## What this task involves
Repeat the data in full and exactly. Leave the pictures out.

## Supplied information
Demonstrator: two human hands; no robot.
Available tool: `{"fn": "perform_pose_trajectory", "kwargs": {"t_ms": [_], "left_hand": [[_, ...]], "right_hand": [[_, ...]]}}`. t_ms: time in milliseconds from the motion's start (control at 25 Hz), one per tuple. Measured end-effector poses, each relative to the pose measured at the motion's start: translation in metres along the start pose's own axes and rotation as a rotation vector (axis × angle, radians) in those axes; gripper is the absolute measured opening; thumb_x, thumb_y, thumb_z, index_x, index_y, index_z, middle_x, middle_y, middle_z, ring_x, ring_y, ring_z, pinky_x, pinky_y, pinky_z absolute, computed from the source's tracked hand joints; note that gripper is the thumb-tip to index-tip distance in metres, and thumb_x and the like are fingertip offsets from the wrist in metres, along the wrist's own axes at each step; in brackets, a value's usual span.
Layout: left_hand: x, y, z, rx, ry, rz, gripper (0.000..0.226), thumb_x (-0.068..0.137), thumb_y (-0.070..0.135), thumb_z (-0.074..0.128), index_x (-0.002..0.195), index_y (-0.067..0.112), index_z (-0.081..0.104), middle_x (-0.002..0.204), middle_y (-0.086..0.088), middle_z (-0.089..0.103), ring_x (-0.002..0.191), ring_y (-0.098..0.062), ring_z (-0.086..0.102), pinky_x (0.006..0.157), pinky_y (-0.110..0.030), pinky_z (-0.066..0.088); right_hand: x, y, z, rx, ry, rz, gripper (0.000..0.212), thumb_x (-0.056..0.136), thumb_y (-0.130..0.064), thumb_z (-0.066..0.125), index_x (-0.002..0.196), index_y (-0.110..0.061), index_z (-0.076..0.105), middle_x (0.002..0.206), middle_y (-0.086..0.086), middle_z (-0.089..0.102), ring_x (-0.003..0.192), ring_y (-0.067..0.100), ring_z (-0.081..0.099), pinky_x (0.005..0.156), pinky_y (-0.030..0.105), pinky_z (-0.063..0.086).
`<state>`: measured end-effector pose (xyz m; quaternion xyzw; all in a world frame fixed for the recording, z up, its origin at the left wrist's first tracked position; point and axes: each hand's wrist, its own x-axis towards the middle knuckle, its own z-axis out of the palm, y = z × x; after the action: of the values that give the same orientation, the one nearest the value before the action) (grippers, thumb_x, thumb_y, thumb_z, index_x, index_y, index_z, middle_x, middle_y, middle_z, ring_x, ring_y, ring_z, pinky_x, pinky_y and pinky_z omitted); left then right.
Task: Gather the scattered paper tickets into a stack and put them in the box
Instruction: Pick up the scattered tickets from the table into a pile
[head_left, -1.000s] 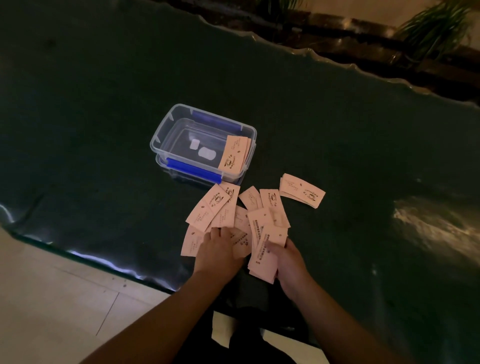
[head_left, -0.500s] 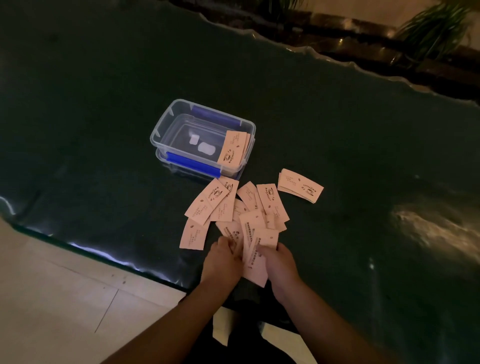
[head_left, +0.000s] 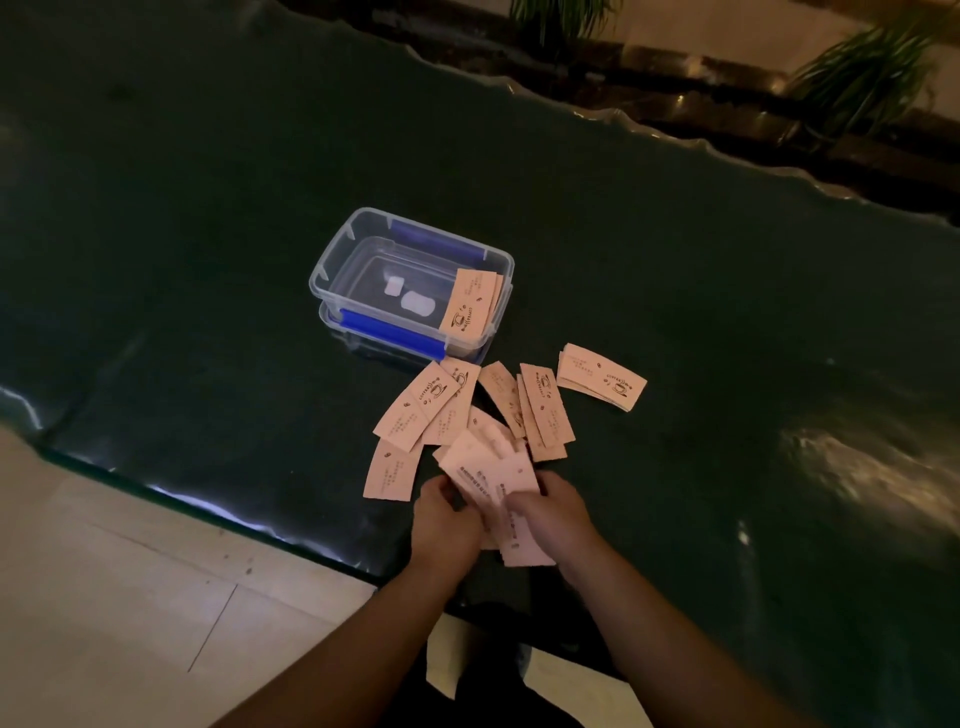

## Task answer
Demonstrator: two human hands; no robot.
Available tool: `{"fn": "perform_pose_trajectory", "kwargs": {"t_ms": [_], "left_hand": [[_, ...]], "right_hand": [[_, ...]]}}`. t_ms: time in milliseconds from the motion's start (control at 25 Hz), one per tuple. Measured end-effector poses, each relative to the pose measured at the motion's start: translation in metres along the start pose's own axes and rotation as a rotation vector (axis × angle, radians) in those axes; gripper is the absolute measured opening; thumb_x, thumb_y, thumb_z, index_x, index_y, index_z, middle_x, middle_y, middle_z, ring_x, ring_y, ring_z, pinky_x, pinky_y, pinky_z absolute, computed from the source's tracked hand joints; note that gripper is the thumb-tip to index-tip distance in metres, and thumb_x and the like are fingertip offsets from the wrist in metres, along the wrist's own axes at each step; in brackets, a value's usual span.
Layout: left_hand: x, y, z, rx, ry, rz, gripper (0.000..0.226), thumb_x (-0.068..0.137), thumb_y (-0.070..0.135), thumb_z (-0.074..0.128), index_x (-0.002..0.195), index_y (-0.067..0.112), index_z (-0.081..0.104), middle_x (-0.002..0.204), middle_y (-0.086..0.088), middle_z (-0.089..0.103), ring_x (-0.002..0.191), ring_y (-0.098..0.062), ring_z (-0.086..0.102), pinky_x (0.006..0.157), pinky_y (-0.110..0.030), pinky_z (-0.066..0.088); right_hand: x, y, z, rx, ry, rz, gripper (0.000..0.212), thumb_x (-0.056..0.136), thumb_y (-0.130..0.064), thumb_z (-0.066..0.125), index_x (-0.002..0.196), index_y (-0.110..0.061), index_z (-0.076..0.105), middle_x (0.002..0.206), middle_y (-0.086..0.086), middle_z (-0.089..0.102), ring_x (-0.003..0.192), ring_y (-0.067..0.100), ring_z (-0.081..0.099), pinky_x (0.005..0.156), pinky_y (-0.030..0.105), pinky_z (-0.063..0.086).
`<state>`: measured end-effector pose (xyz m; quaternion xyzw; all in a world frame fixed for the recording, z up, its origin at the left wrist's first tracked position; point and axes: each hand's wrist, its own x-axis towards the middle knuckle, its own z-axis out of the palm, y = z × x; after the action: of the values that give the same orientation, the one nearest the value before the action) (grippers, thumb_x, thumb_y, thumb_z, index_x, index_y, index_z, middle_x, middle_y, middle_z, ring_x, ring_y, ring_z, pinky_x, pinky_y and pinky_z omitted); left then right.
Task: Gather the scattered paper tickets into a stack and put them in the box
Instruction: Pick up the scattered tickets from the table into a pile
[head_left, -1.000s] 
[head_left, -0.500s] 
[head_left, +0.000s] 

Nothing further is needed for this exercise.